6 February 2008 - 0:00Lent: making masturbation more enticing than ever.
For those of you who don’t know, Lent is a Christian tradition in which people give up an object of affection beginning on Ash Wednesday (the day after Mardi Gras) and ending on Easter Sunday. It’s a symbolic gesture of sacrifice akin to that of the Christian Lord and Savior Jesus Tap-Dancing Christ’s death on a cross for the salvation of mortal souls. I have a couple of friends who happen to be Christian and decided to give up something for Lent: pop, candy, Facebook…you know, things only people without hair on their nuts would give up because they need diapers to eat spicy food and are generally whiny cry babies. After a few of these taint scabs told me things they were giving up, I felt it necessary to fuck start their skulls and propose they give up something that requires something more than a pulse and blind fear of a god to do. Too easy.
If you’re a Christian fanatic who can’t think of something bad ass to give up during Lent, I have complied a list of things only real men and a few women’s basketball players would have the balls to give up.
* Masturbation
Ever been addicted to nicotine, morphine or heroin? People will try to tell you that those drugs are some of the hardest things to give up. But, in the end, it’s possible. How many times have you ever heard of someone giving up masturbating for any amount of time, let alone 40 days? Never. And if you have, that person was lying to you. If you combined all the addictive elements of nicotine, morphine, heroin and beef jerky, you wouldn’t even be close to the sheer dependency masturbation holds over anyone who’s ever done it. The only positive that comes out of giving this up is that you will be angry. All the time. You will shout at children for no good reason. You will abuse the elderly. You will punch loved ones in the face while you sleep and at funerals.
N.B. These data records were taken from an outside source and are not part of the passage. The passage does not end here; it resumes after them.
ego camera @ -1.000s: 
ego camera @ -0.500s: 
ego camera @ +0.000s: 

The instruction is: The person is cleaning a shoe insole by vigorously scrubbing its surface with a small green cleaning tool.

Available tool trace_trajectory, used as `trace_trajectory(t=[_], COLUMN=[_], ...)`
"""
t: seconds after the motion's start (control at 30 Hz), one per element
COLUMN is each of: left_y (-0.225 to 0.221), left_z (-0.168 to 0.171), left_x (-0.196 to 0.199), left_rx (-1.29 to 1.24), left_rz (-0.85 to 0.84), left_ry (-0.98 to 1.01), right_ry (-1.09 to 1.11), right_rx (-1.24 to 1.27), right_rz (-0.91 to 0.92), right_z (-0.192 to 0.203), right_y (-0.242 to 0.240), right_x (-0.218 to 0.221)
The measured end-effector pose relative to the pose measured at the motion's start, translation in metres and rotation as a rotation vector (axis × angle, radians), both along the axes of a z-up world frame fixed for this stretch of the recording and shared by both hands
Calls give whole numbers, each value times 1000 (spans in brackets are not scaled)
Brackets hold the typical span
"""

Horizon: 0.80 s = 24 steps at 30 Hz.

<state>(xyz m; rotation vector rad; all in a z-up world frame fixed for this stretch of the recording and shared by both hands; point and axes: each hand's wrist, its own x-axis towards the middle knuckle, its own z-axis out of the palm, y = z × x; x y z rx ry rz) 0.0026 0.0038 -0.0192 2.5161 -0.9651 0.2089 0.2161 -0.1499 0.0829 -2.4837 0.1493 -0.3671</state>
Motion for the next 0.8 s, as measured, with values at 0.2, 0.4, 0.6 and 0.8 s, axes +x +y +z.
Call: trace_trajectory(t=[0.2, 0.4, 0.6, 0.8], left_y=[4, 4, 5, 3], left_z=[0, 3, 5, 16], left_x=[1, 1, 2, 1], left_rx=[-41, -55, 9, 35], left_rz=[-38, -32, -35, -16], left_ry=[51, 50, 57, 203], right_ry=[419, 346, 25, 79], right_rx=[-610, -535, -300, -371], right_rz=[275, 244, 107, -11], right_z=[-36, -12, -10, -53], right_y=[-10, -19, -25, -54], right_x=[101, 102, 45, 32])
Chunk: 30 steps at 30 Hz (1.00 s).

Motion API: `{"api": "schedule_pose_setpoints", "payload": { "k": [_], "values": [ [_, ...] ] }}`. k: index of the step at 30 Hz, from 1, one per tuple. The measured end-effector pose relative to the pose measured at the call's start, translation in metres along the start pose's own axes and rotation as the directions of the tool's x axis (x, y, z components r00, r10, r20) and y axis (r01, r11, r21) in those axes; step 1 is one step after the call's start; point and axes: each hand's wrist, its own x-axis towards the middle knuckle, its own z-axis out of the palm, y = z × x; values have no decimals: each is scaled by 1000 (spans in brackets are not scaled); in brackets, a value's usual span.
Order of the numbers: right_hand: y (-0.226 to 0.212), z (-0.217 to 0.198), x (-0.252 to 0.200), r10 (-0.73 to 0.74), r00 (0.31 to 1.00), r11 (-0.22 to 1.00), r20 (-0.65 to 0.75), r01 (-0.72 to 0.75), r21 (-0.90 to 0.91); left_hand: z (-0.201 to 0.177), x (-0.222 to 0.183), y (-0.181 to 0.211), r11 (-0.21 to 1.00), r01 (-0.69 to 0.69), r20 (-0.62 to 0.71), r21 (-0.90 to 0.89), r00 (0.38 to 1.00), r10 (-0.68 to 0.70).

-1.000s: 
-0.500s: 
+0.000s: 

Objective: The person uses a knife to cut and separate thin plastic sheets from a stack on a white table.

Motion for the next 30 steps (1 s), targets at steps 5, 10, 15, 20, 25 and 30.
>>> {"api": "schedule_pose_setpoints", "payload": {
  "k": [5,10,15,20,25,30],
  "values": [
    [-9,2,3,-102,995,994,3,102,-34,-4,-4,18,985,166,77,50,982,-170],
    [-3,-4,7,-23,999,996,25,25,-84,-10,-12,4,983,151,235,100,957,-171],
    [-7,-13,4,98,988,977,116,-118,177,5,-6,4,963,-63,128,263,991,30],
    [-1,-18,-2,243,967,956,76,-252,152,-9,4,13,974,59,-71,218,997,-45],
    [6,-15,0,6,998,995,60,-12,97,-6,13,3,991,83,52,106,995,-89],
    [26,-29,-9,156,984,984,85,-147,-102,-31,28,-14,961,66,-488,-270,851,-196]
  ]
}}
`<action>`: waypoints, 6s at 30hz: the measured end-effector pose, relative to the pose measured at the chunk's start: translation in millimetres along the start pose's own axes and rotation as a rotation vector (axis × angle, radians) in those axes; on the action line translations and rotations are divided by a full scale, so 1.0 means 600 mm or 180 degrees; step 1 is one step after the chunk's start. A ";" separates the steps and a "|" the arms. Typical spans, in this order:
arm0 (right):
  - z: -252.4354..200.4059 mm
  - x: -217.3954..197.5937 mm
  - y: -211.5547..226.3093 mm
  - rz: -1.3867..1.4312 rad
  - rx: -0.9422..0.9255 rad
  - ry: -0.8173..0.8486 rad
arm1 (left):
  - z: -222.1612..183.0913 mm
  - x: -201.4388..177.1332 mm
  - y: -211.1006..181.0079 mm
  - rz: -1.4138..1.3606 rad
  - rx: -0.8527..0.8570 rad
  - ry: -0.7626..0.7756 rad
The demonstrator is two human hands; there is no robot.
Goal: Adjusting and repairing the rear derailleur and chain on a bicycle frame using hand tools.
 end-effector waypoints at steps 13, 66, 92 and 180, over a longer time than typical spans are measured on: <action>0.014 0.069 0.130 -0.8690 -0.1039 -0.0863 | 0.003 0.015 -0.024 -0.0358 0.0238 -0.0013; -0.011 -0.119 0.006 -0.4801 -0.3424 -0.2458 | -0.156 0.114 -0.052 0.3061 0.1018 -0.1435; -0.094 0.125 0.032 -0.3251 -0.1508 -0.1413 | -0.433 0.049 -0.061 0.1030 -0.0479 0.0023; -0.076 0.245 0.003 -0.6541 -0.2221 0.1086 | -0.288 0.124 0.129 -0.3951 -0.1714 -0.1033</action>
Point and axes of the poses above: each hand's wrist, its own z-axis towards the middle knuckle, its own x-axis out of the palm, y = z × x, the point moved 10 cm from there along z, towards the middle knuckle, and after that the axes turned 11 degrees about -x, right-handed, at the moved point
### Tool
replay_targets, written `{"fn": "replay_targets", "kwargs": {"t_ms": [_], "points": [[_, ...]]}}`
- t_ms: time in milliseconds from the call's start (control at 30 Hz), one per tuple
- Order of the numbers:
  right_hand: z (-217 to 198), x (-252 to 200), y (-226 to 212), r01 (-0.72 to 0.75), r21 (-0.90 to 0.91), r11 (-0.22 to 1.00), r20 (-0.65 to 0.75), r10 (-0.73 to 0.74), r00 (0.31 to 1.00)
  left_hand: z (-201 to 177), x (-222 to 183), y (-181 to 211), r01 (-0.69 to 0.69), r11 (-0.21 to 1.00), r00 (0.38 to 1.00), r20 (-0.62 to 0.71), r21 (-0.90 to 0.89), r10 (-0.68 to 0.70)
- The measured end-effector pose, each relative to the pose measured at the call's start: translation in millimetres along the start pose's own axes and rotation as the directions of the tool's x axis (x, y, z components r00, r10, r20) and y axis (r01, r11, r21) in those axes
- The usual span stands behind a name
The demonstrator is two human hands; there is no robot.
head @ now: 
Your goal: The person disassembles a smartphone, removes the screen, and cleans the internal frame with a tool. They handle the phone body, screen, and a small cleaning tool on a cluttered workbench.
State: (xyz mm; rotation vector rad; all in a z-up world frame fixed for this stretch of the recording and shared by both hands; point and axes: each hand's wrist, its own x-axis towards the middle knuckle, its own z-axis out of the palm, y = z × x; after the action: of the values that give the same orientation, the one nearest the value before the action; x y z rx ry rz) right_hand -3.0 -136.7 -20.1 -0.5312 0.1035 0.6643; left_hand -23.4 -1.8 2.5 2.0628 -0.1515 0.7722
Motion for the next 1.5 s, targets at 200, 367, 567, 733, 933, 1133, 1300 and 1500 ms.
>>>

You will fuck mattresses and grapefruits and call it legitimate sex.
Everything you say or hear will connote masturbation. The story of how your aunt finished off cancer treatment? Yep. The time your grandfather told you how he beat off a slew of raccoons gnawing at your father’s genitals, which, coincidentally, explains your aptitude in being a completely inept bag of fuck? Absolutely. The promise your uncle made to you not to jerk off inside your ass, but would pull out and douse your sister in her sleep? You bet your traumatized, sodomized ass.
The dilemma of asking yourself “What pants do I wear today,” will have only one answer, and that answer is wrong. Too tight and you’ll swear there’s nothing better than thigh fucking yourself. Too loose and you’ll join Greenpeace to pay back Mother Nature for the incredible blow job she gave you. The only option you have is man up and get laid. Except you couldn’t get laid if you were a Persian rug. You lose.
* Menstruating
Myth has it that Jesus gave his blood for the salvation of all peoples. One person’s blood is more than enough for mankind. Do yourself and everyone else a favor and stop menstruating. I know some people will argue that it’s impossible to do so unless you’re a crusty old lady. I ask, what kind of Christian are you? Jesus fucking DIED for your soul. You can’t give up belching blood from the ol’ squish mitten for 40 days? How much more selfish can you be? I guess if you aren’t willing to give up menstruating, how about giving up bitching about it? We know, you’re cramping and irritable. Get over it, pussy. We don’t care.
* Breathing
Imagine how grateful Jesus would be if you just decided to stop breathing for 40 days. That would be one hell of a sacrifice. And in the end you’d be closer to Jesus than ever. Shit, I might even respect you if you managed to pull that off (See?). Don’t hold your breath though. Actually, do. Forever.
* Being a fat fucking slob.
Seriously, just because you have big tits doesn’t make you attractive. Stop wearing fucking cutoff shirts. The last thing I need is a reason to avert my eyes from the one marginal pair of assets you have by means of an amorphous glob of “it’s genetic” spilling over the waistband of your homeless-lady sweatpants. Just because you can’t squeeze your fat ass into a pair of fucking men’s 48 waist jeans doesn’t give you the right to dress like a fucking vagrant. By the way, pulling your thong so far up your ass that it comes out half digested is just fucking wrong. Dick, meet hot oven door. Yeah, we see it half way up the small of your back. Can fat chicks even call it that, the small of the back? Probably not…it would justify them eating another eight pies if you describe anything on them small. And yeah, you think you can pull it off. You can’t. It’s gross. It’s like looking at a sumo wrestler’s ass crack. Stop it. Lose some weight for Christ’s sake. Literally.
-Jesus high fived me for my ideas right before he rode his motorcycle into the sun.